Everyone hopes to end up with a good person. A great partner with whom the goal of love-till-death-do-you-part can be reached.
For the reasonable man, this means getting a woman who fits the bill. One who satisfies his personal criteria, his longing for happiness, peace of mind and all the buzzwords guys like to throw around when considering the suitability of a woman for long-term commitment.
One of the issues with men when it comes to this is first the introspection that many often omit to do before projecting needs and demands for women to live up to. I mean, how do you ask for things you are incapable of giving back, things you are not?
Another issue, and more pertinent for the purpose of this piece, is how crazily skewed the idea of a good woman has become for the average Nigerian man.
Far too many times, arguments on preparation of meals, other domestic chores and modest dressing and appearance, etc, have gone viral off the belief held and aired by certain men that this is what a good woman does, and that these form the crux of her identity.
If she runs afoul of, at least, one of these criteria, she’s not good enough. Far too many men still think this way. They even brazenly express these thoughts and really, it’s just so sad.
While this is not an advocacy against women making meals for people they love if they so choose, and inasmuch as it is not promoting indecency, it is still the purpose of this piece that more men, Nigerians in particular, would snap out of the idea that these are the major composites of a good woman. These, in my opinion, are really, not anywhere close to what forms the core of a good girl or woman.
Would you rather have a woman who cooks, cleans, does all those homely things for you and covers herself from head to toe in the name of modesty than one whose values align with yours and has the necessary character and mental abilities to boot?

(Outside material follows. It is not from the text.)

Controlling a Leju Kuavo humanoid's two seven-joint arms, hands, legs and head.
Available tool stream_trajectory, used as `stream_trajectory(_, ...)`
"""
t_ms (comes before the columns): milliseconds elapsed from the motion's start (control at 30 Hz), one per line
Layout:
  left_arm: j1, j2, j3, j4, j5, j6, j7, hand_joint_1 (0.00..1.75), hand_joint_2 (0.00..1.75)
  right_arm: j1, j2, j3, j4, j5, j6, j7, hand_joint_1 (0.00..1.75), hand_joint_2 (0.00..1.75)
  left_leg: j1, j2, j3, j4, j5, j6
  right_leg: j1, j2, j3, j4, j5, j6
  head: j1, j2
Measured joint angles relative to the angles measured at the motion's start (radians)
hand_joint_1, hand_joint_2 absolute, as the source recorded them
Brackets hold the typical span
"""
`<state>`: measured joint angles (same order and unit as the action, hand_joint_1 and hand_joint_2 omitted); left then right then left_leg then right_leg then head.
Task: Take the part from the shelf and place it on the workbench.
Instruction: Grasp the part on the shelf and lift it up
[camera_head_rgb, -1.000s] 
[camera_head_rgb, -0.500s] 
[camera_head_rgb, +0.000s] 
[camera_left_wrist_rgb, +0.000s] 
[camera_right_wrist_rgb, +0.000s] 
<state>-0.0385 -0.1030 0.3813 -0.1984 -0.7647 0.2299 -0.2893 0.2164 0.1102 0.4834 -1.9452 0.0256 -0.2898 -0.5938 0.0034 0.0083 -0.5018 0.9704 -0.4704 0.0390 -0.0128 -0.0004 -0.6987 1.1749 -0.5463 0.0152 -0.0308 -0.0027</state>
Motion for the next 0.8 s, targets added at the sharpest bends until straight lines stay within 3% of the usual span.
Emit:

This brings back the point made in the third paragraph above about men not taking time to perform some very necessary introspection before beginning the search for a woman. It follows logically from this that if you have actually sat down to think about what you want in a woman and came up with those shallow needs on top of the list, your mind may be in need of some adjustment.
To reiterate what has been pointed out before, these needs are actually not bad and good luck to you if you want a woman who would do that for you
There are actually a lot who would have no qualms with it. But to take this personal standard and hold it up as the meter by which good women should be measured is prettydumb.
There’s a lot more to what makes a woman good for a man than her ability to do those basic, old, traditional, even unnecessary things.
And maybe if men began to focus a whole lot more on those other things like character, emotional intelligence, mental strength, financial astuteness, women actually possessing a working head on their shoulders and a spine to hold their own against disrespect, maybe more women, too, would stop holding those simple aforementioned traits up as bae material.